• **PROBLEM DETAILS**:
What you return should be the line containing "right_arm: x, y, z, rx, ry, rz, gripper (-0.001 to" and each line after it to the end of the records, copied exactly.

______________________________

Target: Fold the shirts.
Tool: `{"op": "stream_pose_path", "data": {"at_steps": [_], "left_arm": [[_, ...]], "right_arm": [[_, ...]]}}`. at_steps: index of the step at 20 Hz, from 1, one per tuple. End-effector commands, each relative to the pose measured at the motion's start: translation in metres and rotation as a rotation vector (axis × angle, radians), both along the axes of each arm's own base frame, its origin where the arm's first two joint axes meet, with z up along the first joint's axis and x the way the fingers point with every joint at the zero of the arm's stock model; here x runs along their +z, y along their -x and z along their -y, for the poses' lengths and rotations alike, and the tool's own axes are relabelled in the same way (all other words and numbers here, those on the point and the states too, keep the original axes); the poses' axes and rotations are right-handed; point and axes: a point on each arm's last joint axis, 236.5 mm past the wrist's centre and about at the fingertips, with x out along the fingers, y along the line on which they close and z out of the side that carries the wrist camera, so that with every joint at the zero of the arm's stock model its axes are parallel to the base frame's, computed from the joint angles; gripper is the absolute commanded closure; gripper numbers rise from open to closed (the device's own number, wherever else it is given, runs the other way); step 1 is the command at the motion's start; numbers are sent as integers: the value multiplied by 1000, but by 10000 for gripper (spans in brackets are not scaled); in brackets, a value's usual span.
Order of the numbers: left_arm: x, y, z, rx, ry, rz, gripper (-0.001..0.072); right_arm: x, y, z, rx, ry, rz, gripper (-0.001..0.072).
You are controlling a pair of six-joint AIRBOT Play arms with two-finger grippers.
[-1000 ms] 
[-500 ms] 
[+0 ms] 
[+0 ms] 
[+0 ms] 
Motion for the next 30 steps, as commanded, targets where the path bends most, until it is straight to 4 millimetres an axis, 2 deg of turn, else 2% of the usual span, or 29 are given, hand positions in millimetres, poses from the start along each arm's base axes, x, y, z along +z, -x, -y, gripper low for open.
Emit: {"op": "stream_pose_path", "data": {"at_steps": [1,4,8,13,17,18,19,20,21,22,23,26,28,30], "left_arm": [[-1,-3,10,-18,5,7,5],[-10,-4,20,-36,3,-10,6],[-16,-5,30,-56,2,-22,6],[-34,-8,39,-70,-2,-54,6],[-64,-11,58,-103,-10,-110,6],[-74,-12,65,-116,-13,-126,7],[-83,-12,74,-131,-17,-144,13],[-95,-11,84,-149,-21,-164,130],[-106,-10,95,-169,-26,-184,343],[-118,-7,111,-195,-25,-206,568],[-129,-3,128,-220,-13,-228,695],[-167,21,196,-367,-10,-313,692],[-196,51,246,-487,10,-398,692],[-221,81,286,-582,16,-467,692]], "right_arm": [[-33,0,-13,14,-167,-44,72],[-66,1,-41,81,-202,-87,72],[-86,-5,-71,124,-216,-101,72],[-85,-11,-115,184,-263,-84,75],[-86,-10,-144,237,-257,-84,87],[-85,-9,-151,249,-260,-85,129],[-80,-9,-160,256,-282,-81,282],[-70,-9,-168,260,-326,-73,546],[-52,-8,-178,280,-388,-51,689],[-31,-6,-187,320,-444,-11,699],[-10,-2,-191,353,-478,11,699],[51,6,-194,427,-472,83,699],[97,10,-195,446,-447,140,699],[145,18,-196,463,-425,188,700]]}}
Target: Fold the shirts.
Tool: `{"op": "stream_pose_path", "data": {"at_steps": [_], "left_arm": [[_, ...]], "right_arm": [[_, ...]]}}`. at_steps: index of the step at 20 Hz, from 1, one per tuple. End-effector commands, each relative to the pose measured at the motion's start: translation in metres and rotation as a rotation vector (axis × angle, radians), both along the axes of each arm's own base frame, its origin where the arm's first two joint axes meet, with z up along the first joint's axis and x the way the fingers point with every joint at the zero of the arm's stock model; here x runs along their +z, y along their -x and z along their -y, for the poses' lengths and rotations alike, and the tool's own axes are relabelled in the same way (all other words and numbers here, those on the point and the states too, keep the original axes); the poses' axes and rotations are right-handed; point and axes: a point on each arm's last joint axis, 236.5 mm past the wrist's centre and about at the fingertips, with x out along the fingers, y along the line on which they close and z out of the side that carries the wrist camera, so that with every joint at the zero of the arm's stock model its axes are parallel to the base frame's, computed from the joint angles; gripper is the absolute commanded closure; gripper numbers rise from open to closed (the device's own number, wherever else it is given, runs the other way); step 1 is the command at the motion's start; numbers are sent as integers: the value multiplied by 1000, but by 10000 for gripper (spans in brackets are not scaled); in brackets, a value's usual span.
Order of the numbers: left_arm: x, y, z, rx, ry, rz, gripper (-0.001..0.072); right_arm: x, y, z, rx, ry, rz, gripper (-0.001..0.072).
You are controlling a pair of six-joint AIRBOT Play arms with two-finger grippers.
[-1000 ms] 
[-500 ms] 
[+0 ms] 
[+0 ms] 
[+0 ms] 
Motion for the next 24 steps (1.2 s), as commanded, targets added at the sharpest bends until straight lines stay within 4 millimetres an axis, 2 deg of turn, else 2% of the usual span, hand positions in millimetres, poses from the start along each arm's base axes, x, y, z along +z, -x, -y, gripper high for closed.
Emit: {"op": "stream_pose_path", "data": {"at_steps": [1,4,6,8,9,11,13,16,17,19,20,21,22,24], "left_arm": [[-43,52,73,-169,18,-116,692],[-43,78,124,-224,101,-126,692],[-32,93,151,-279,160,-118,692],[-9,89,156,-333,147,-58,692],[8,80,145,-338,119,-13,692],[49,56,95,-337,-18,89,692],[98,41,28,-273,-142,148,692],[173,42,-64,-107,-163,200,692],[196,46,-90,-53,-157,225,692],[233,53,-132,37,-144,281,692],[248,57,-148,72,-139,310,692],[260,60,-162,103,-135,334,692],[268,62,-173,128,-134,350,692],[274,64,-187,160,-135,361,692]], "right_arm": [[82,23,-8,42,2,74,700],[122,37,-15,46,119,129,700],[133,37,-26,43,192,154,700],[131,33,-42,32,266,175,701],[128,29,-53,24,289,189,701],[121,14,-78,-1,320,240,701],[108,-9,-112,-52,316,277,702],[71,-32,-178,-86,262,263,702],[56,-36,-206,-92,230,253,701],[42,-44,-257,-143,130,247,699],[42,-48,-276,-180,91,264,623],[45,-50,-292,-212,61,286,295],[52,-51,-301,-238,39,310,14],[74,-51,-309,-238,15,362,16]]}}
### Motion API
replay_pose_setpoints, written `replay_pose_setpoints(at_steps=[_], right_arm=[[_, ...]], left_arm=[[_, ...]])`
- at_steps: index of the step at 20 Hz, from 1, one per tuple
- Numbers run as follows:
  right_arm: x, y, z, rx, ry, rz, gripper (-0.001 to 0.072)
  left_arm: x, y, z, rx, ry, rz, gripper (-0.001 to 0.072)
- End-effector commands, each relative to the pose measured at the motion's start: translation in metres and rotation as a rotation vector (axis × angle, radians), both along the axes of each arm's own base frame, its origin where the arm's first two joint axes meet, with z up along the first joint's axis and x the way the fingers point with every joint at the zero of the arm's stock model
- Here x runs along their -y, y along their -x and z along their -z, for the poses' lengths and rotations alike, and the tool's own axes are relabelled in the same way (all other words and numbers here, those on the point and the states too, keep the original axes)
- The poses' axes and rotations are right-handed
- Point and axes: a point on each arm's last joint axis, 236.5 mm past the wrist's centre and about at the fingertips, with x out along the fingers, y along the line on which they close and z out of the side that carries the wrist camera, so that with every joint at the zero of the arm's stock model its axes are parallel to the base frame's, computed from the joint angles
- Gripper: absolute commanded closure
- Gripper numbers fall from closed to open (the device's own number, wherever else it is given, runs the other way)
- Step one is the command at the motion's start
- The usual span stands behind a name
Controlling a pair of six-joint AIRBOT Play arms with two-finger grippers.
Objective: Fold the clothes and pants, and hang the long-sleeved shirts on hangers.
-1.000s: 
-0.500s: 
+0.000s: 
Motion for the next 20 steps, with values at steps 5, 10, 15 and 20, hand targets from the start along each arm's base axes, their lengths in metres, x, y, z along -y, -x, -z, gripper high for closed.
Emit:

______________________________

• **RESULT OF THE TASK**:
  right_arm: x, y, z, rx, ry, rz, gripper (-0.001 to 0.072)
  left_arm: x, y, z, rx, ry, rz, gripper (-0.001 to 0.072)
- End-effector commands, each relative to the pose measured at the motion's start: translation in metres and rotation as a rotation vector (axis × angle, radians), both along the axes of each arm's own base frame, its origin where the arm's first two joint axes meet, with z up along the first joint's axis and x the way the fingers point with every joint at the zero of the arm's stock model
- Here x runs along their -y, y along their -x and z along their -z, for the poses' lengths and rotations alike, and the tool's own axes are relabelled in the same way (all other words and numbers here, those on the point and the states too, keep the original axes)
- The poses' axes and rotations are right-handed
- Point and axes: a point on each arm's last joint axis, 236.5 mm past the wrist's centre and about at the fingertips, with x out along the fingers, y along the line on which they close and z out of the side that carries the wrist camera, so that with every joint at the zero of the arm's stock model its axes are parallel to the base frame's, computed from the joint angles
- Gripper: absolute commanded closure
- Gripper numbers fall from closed to open (the device's own number, wherever else it is given, runs the other way)
- Step one is the command at the motion's start
- The usual span stands behind a name
Controlling a pair of six-joint AIRBOT Play arms with two-finger grippers.
Objective: Fold the clothes and pants, and hang the long-sleeved shirts on hangers.
-1.000s: 
-0.500s: 
+0.000s: 
Motion for the next 20 steps, with values at steps 5, 10, 15 and 20, hand targets from the start along each arm's base axes, their lengths in metres, x, y, z along -y, -x, -z, gripper high for closed.
Emit:

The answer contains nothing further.